• _Exercise_:
Which lines in the records below mention the word "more"? Copy each one out.

━━━━━ Material for this exercise

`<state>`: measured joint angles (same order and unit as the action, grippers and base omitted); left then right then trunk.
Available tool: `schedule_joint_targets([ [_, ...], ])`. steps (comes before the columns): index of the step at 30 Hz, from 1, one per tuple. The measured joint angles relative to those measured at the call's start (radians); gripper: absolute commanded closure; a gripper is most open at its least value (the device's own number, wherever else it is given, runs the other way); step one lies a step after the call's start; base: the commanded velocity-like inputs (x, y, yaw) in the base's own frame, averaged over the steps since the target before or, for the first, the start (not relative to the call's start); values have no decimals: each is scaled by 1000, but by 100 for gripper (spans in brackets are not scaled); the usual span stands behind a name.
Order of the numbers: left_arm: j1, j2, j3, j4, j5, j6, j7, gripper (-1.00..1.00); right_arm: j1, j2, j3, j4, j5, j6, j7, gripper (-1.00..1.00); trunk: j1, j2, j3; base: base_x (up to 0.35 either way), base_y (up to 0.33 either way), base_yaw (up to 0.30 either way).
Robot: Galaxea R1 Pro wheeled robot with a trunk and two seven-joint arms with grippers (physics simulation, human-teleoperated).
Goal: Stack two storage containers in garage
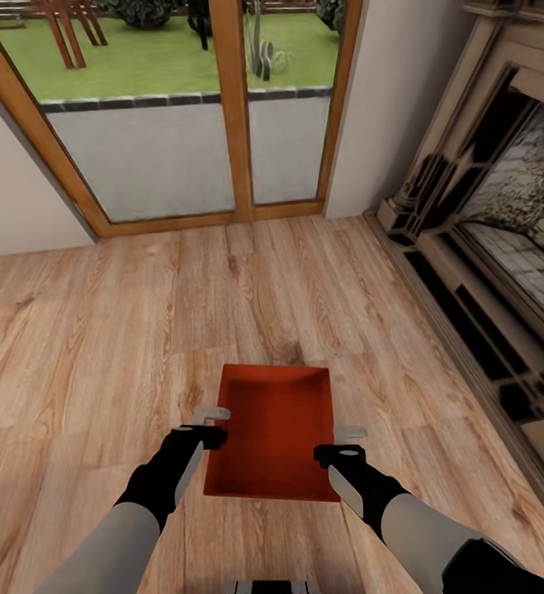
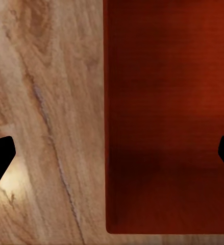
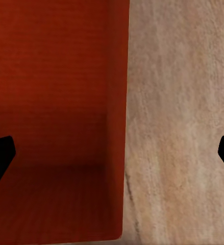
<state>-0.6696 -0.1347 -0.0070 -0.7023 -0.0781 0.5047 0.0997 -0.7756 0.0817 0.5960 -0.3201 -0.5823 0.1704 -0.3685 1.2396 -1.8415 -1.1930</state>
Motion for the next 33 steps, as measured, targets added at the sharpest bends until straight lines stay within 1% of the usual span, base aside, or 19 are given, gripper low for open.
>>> schedule_joint_targets([
  [9,0,0,0,1,0,-1,0,-100,0,-3,0,0,0,0,0,-100,35,-63,-28,0,0,0],
  [16,0,0,0,1,0,-2,1,-100,0,-8,0,0,0,0,0,-100,35,-63,-28,0,0,0],
  [30,1,0,-1,3,0,-1,-3,-100,0,-10,0,0,-2,0,0,-100,88,-161,-72,0,0,0],
  [33,0,0,-1,3,0,-1,-4,-100,0,-12,0,0,0,2,0,-100,88,-161,-72,0,0,0],
])
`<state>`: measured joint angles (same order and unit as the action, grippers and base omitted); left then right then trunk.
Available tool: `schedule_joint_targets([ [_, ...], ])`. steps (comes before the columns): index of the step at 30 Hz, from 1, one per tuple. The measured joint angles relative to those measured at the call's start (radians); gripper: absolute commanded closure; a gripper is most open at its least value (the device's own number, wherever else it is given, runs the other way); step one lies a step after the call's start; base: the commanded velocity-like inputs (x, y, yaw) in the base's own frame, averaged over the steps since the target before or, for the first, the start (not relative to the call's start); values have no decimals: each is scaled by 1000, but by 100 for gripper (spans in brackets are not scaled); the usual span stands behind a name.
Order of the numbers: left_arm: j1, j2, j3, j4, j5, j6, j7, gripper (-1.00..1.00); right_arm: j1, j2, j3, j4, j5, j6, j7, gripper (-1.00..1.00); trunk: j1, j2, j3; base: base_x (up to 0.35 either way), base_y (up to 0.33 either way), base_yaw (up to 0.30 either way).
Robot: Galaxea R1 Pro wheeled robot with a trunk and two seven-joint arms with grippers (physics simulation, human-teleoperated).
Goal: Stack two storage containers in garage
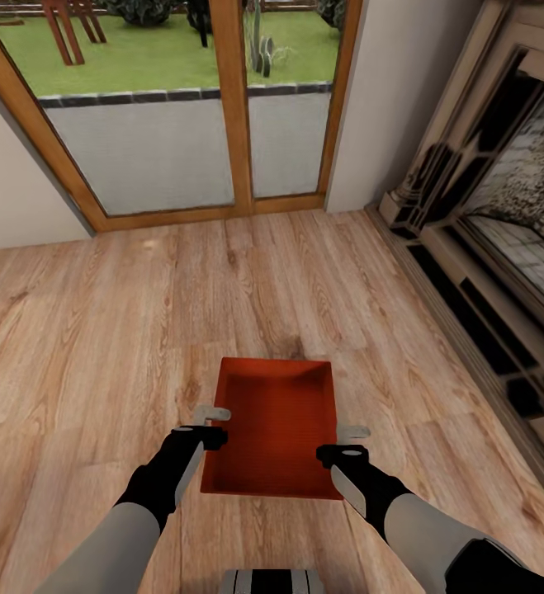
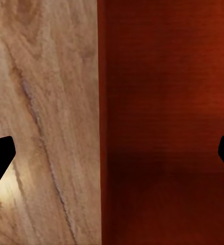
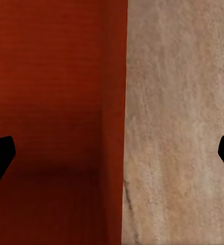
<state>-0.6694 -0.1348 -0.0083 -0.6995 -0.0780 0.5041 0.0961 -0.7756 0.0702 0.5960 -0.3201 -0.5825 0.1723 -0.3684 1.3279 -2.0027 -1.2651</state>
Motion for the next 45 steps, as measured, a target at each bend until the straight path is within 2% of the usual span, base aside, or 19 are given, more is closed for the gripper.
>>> schedule_joint_targets([
  [4,0,0,0,0,0,0,0,-100,0,-11,0,0,0,6,0,-100,0,0,0,0,0,0],
  [12,0,0,1,0,0,1,-1,-100,-16,-14,0,6,-1,10,-2,-100,0,0,0,0,0,0],
  [36,0,2,5,0,0,0,0,-100,-18,-13,0,11,-1,4,-1,-100,92,-168,-75,0,0,0],
  [42,0,2,6,0,0,-2,2,-100,-18,-13,0,12,-3,4,0,-100,92,-168,-75,0,0,0],
  [45,0,2,6,0,0,-1,1,-100,-18,-13,0,12,-2,4,0,-100,103,-189,-84,0,0,0],
])
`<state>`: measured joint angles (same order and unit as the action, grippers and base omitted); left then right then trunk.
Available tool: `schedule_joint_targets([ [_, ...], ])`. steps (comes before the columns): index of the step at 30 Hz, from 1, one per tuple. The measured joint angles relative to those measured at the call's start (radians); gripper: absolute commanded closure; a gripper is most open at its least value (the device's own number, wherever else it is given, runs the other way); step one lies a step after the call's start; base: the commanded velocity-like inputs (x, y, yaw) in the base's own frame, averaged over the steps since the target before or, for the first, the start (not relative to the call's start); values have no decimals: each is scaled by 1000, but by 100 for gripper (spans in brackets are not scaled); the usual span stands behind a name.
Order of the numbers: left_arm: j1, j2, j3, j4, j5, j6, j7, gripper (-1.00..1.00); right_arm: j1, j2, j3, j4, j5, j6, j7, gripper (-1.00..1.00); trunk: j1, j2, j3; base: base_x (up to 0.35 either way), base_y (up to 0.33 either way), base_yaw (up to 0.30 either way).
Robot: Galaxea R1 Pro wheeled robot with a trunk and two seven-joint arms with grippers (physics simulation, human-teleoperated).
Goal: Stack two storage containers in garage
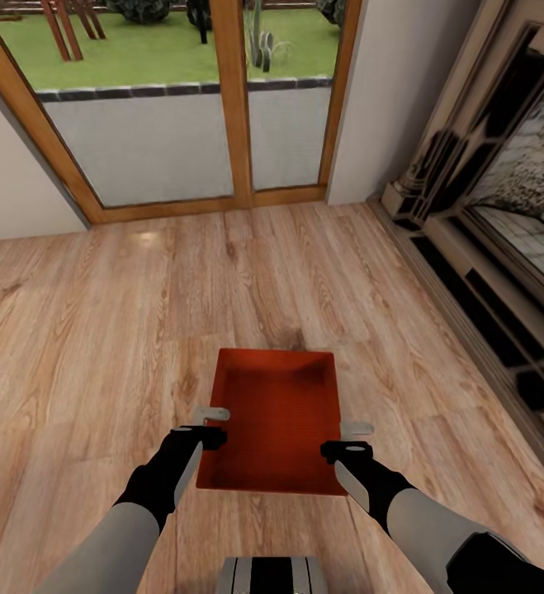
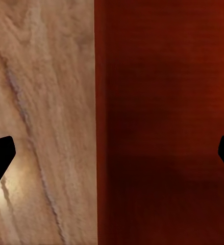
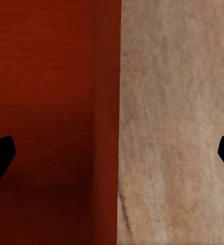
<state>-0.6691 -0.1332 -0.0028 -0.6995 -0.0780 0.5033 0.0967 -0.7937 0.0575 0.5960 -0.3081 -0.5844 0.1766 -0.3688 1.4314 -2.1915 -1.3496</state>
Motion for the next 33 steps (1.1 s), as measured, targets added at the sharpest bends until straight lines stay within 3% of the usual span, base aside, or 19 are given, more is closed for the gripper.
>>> schedule_joint_targets([
  [14,0,0,0,0,0,0,-1,-100,0,0,0,0,2,1,0,-100,54,-98,-44,0,0,0],
  [24,-1,0,1,0,0,-1,0,-100,0,-1,0,-1,2,1,0,-100,54,-98,-44,0,0,0],
  [33,0,0,1,0,0,2,-1,-100,0,-2,0,-1,2,2,0,-100,88,-161,-72,0,0,0],
])
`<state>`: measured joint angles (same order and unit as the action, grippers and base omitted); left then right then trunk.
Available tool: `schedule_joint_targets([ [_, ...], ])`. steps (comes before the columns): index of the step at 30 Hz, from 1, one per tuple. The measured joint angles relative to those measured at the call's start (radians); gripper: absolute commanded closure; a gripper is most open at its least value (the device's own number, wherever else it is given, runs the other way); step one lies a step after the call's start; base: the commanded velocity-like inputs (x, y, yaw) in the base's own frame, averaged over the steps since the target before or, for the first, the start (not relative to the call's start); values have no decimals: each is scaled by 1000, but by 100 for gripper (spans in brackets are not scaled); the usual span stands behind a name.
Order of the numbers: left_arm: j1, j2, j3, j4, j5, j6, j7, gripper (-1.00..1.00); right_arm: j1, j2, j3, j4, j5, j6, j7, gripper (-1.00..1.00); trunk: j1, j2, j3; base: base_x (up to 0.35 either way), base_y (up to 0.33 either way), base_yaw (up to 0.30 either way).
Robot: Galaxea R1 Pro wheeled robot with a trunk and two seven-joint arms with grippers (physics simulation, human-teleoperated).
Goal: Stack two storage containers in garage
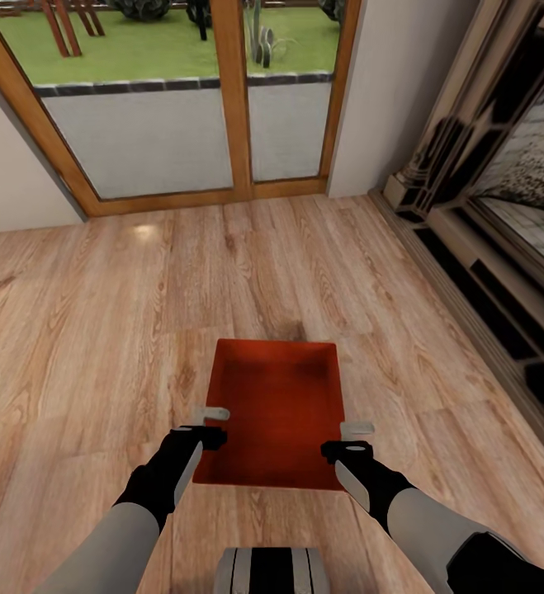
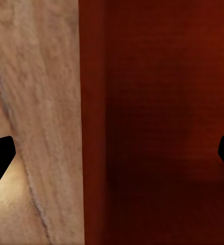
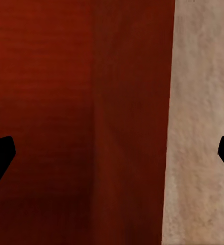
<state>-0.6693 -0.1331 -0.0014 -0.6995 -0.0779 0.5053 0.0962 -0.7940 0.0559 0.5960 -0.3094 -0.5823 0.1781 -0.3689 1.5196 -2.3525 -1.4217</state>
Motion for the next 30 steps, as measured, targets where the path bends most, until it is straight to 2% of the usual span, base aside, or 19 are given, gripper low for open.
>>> schedule_joint_targets([
  [2,0,0,0,-1,0,0,0,-100,-1,1,-1,1,2,3,-1,-100,6,-14,-6,0,0,0],
  [13,0,0,3,-1,0,0,0,-100,-5,0,-2,1,-17,5,0,-100,7,-15,-6,0,0,0],
  [30,0,2,5,-4,-1,2,9,-100,-4,1,-3,4,-17,-5,-2,-100,7,-15,-6,0,0,0],
])
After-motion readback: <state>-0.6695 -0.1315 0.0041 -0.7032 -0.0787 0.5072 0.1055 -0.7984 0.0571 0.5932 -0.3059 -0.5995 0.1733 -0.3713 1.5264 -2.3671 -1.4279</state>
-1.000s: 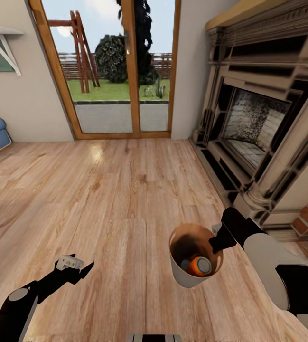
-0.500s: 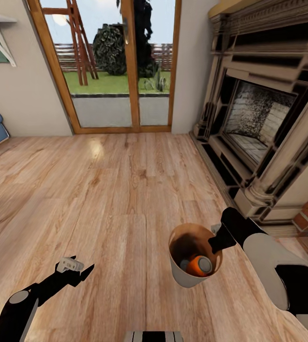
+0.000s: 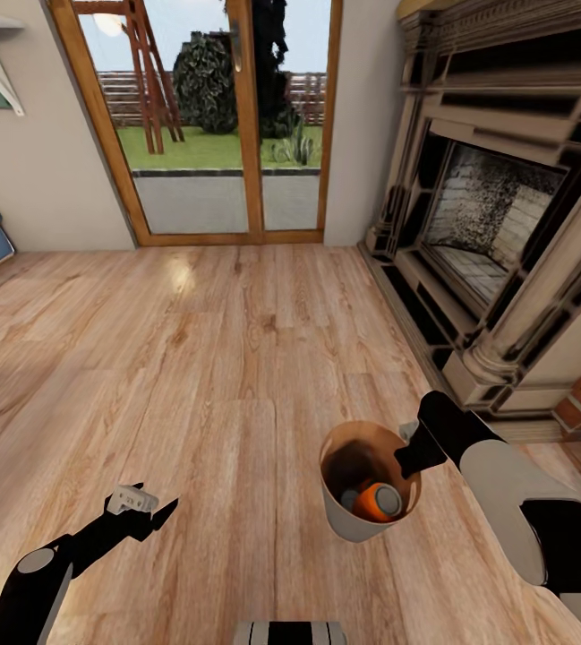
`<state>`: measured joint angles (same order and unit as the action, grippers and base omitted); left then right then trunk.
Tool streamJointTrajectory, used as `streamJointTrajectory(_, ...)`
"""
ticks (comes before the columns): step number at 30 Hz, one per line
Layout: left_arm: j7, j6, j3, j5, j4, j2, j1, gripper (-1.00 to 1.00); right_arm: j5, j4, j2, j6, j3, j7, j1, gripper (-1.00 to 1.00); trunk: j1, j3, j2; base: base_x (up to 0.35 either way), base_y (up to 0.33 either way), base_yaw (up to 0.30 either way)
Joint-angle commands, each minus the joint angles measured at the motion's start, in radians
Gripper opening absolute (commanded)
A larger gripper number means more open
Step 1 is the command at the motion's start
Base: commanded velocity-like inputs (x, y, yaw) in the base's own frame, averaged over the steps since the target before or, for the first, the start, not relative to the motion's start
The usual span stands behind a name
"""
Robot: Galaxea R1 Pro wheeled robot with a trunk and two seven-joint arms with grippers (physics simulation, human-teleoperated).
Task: Put the three can of soda from the living room inside the tash can in the kitchen.
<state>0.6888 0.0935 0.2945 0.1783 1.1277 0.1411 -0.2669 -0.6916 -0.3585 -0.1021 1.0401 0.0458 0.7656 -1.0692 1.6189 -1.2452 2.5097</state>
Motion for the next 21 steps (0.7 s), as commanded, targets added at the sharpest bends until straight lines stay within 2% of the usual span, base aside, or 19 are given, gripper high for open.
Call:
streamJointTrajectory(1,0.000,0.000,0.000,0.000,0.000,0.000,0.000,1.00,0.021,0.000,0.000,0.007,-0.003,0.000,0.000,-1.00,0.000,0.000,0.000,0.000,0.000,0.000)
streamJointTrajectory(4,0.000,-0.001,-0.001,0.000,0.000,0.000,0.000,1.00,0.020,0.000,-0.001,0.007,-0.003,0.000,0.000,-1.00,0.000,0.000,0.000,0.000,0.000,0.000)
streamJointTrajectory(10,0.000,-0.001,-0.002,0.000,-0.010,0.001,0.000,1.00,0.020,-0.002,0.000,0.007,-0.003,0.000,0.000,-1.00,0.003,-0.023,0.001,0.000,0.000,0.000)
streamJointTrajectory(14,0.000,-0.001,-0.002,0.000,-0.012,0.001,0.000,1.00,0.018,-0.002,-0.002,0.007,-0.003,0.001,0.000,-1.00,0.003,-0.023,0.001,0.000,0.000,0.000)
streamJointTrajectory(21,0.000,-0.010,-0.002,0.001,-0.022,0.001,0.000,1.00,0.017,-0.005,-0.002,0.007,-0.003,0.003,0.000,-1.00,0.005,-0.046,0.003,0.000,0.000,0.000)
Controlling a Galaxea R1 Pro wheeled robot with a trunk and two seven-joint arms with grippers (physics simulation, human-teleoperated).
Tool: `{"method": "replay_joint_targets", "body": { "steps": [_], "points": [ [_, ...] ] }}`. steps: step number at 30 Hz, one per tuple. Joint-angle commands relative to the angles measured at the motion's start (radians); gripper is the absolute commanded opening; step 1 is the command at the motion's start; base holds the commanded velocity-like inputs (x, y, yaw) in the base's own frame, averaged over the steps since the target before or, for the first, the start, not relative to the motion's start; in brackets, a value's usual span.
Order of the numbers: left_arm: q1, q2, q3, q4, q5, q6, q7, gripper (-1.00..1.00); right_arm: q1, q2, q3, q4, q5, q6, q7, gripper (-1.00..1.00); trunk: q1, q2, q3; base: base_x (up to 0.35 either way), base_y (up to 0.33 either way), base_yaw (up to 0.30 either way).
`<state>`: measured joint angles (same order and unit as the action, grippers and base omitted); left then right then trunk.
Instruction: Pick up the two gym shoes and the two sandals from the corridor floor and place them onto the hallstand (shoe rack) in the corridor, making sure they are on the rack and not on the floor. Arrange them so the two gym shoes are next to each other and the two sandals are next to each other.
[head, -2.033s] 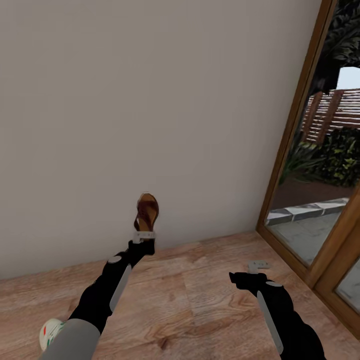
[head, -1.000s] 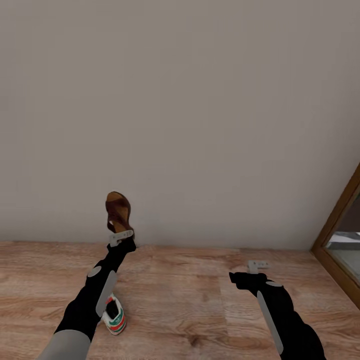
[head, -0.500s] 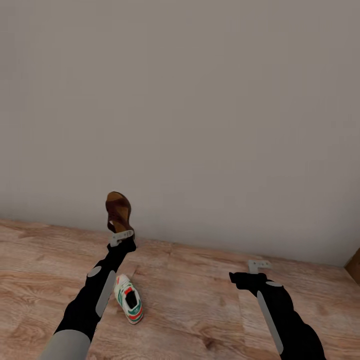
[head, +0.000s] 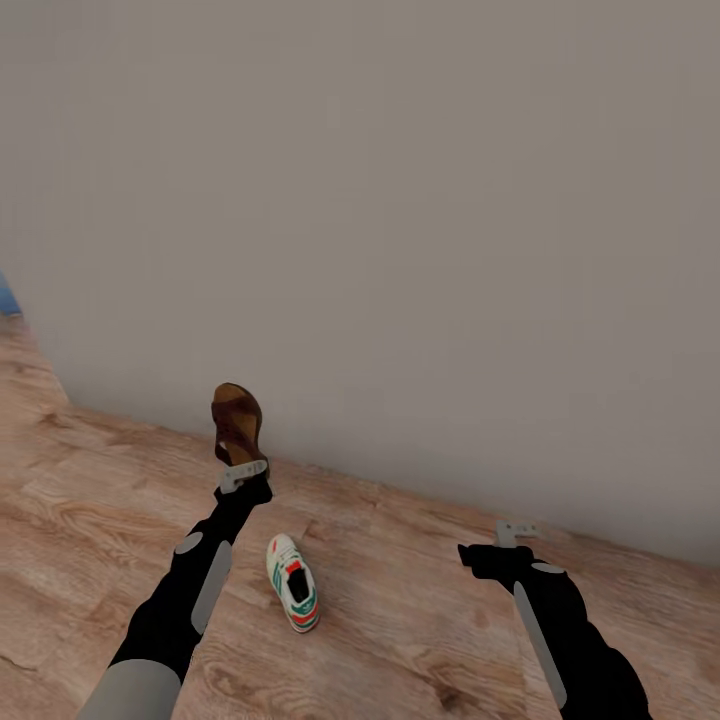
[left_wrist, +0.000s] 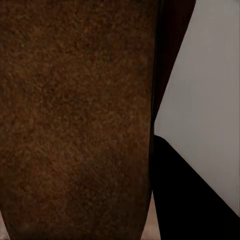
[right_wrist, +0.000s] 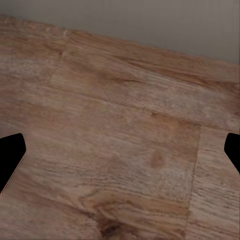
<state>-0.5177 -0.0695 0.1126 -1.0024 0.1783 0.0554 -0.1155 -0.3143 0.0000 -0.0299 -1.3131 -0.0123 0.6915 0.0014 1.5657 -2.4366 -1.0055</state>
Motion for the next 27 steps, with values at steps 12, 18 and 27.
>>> {"method": "replay_joint_targets", "body": {
  "steps": [12, 18, 27],
  "points": [
    [-0.001, -0.001, 0.004, -0.001, 0.007, 0.006, -0.009, -1.00, 0.000, 0.000, -0.001, -0.002, -0.001, 0.005, 0.000, 1.00, 0.000, 0.000, -0.007, 0.000, 0.000, 0.294],
    [-0.001, -0.001, 0.004, -0.001, 0.006, 0.006, -0.008, -1.00, 0.000, 0.000, -0.001, -0.002, -0.001, 0.005, 0.000, 1.00, 0.000, 0.000, -0.011, 0.000, 0.000, 0.294],
    [-0.001, -0.003, 0.004, -0.001, 0.006, 0.006, -0.008, -1.00, 0.000, 0.000, -0.001, -0.002, 0.000, 0.005, 0.000, 1.00, 0.000, 0.000, -0.016, 0.000, -0.049, 0.294]
  ]
}}
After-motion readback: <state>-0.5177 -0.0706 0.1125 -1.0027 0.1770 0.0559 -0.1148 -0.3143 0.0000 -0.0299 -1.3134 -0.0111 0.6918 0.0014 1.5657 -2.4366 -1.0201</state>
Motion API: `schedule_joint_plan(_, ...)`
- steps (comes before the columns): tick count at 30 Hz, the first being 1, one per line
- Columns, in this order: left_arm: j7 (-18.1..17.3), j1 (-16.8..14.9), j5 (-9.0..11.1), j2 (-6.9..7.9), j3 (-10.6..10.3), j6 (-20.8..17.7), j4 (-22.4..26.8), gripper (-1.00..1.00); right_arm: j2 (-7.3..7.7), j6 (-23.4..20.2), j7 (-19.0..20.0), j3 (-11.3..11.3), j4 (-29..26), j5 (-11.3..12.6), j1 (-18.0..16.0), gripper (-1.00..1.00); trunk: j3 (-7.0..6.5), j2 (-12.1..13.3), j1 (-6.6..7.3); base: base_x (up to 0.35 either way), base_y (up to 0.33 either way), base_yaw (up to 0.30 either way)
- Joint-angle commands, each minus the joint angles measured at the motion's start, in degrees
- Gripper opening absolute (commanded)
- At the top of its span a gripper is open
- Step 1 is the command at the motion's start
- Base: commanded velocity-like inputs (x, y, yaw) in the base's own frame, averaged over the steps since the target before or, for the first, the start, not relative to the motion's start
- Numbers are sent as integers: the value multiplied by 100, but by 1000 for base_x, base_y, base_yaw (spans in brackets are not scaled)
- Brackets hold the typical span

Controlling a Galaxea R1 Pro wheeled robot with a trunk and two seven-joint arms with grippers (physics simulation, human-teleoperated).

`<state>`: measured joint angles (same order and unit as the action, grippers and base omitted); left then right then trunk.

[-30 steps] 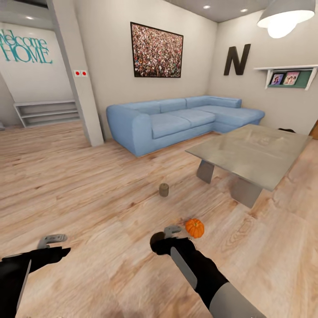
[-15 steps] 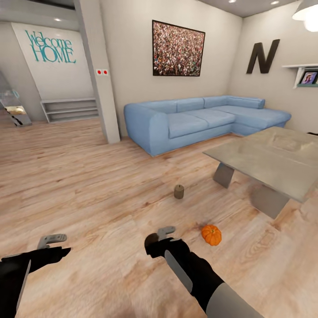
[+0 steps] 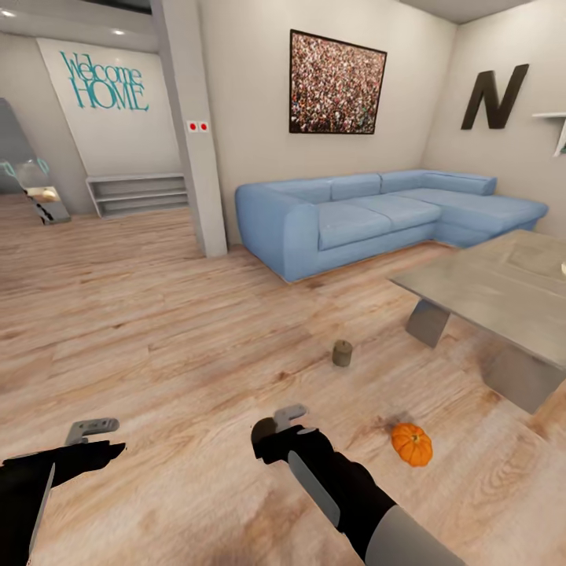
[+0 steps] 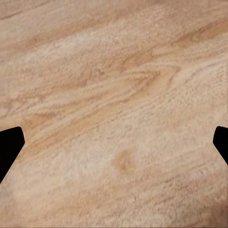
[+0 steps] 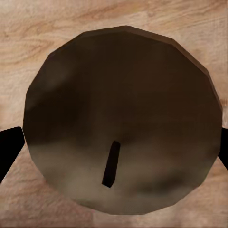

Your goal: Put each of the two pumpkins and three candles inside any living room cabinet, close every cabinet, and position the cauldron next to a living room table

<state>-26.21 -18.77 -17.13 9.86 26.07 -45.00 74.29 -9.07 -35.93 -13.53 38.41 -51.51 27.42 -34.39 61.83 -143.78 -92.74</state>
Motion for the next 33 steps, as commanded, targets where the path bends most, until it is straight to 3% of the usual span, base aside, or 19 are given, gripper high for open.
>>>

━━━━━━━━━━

• _Finished exercise_:
Motion for the next 45 steps, as measured, a target at each bend until the straight path is within 2% of the usual span, base aside, or 19 are given, more is closed for the gripper.
Motion for the next 33 steps (1.1 s), as measured, targets added at the sharpest bends until straight lines stay within 3% of the usual span, base aside, or 19 are given, more is closed for the gripper.
A larger gripper number means more open

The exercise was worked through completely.